WHAT YOU WILL DO:
Copy all of the data that follows without altering a word.

SUPPLIED MATERIAL:
/---
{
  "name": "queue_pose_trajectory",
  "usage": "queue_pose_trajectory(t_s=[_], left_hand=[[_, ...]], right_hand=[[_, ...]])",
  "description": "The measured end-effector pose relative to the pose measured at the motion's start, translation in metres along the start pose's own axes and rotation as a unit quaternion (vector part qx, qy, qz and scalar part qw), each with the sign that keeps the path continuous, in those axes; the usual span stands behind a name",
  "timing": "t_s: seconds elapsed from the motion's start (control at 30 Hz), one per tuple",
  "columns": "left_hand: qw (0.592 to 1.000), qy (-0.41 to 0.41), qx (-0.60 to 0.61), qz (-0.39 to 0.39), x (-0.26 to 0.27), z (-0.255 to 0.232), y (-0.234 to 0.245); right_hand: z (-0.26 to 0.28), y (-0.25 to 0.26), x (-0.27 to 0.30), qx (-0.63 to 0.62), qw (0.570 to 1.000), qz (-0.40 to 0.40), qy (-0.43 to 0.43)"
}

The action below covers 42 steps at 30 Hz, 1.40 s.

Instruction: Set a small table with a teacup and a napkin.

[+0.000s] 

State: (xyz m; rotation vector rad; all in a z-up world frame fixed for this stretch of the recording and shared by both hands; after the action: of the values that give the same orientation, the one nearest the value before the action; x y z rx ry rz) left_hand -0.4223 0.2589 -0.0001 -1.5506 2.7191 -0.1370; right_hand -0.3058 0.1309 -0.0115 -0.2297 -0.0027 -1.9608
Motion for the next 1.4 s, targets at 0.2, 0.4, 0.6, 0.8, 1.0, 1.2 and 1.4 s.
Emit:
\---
EXERCISE OUTPUT:
{
  "name": "queue_pose_trajectory",
  "usage": "queue_pose_trajectory(t_s=[_], left_hand=[[_, ...]], right_hand=[[_, ...]])",
  "description": "The measured end-effector pose relative to the pose measured at the motion's start, translation in metres along the start pose's own axes and rotation as a unit quaternion (vector part qx, qy, qz and scalar part qw), each with the sign that keeps the path continuous, in those axes; the usual span stands behind a name",
  "timing": "t_s: seconds elapsed from the motion's start (control at 30 Hz), one per tuple",
  "columns": "left_hand: qw (0.592 to 1.000), qy (-0.41 to 0.41), qx (-0.60 to 0.61), qz (-0.39 to 0.39), x (-0.26 to 0.27), z (-0.255 to 0.232), y (-0.234 to 0.245); right_hand: z (-0.26 to 0.28), y (-0.25 to 0.26), x (-0.27 to 0.30), qx (-0.63 to 0.62), qw (0.570 to 1.000), qz (-0.40 to 0.40), qy (-0.43 to 0.43)"
}

The action below covers 42 steps at 30 Hz, 1.40 s.

Instruction: Set a small table with a teacup and a napkin.

[+0.000s] 

State: (xyz m; rotation vector rad; all in a z-up world frame fixed for this stretch of the recording and shared by both hands; after the action: of the values that give the same orientation, the one nearest the value before the action; x y z rx ry rz) left_hand -0.4223 0.2589 -0.0001 -1.5506 2.7191 -0.1370; right_hand -0.3058 0.1309 -0.0115 -0.2297 -0.0027 -1.9608
Motion for the next 1.4 s, targets at 0.2, 0.4, 0.6, 0.8, 1.0, 1.2 and 1.4 s.
Emit:

That finishes the exercise, with nothing more to add.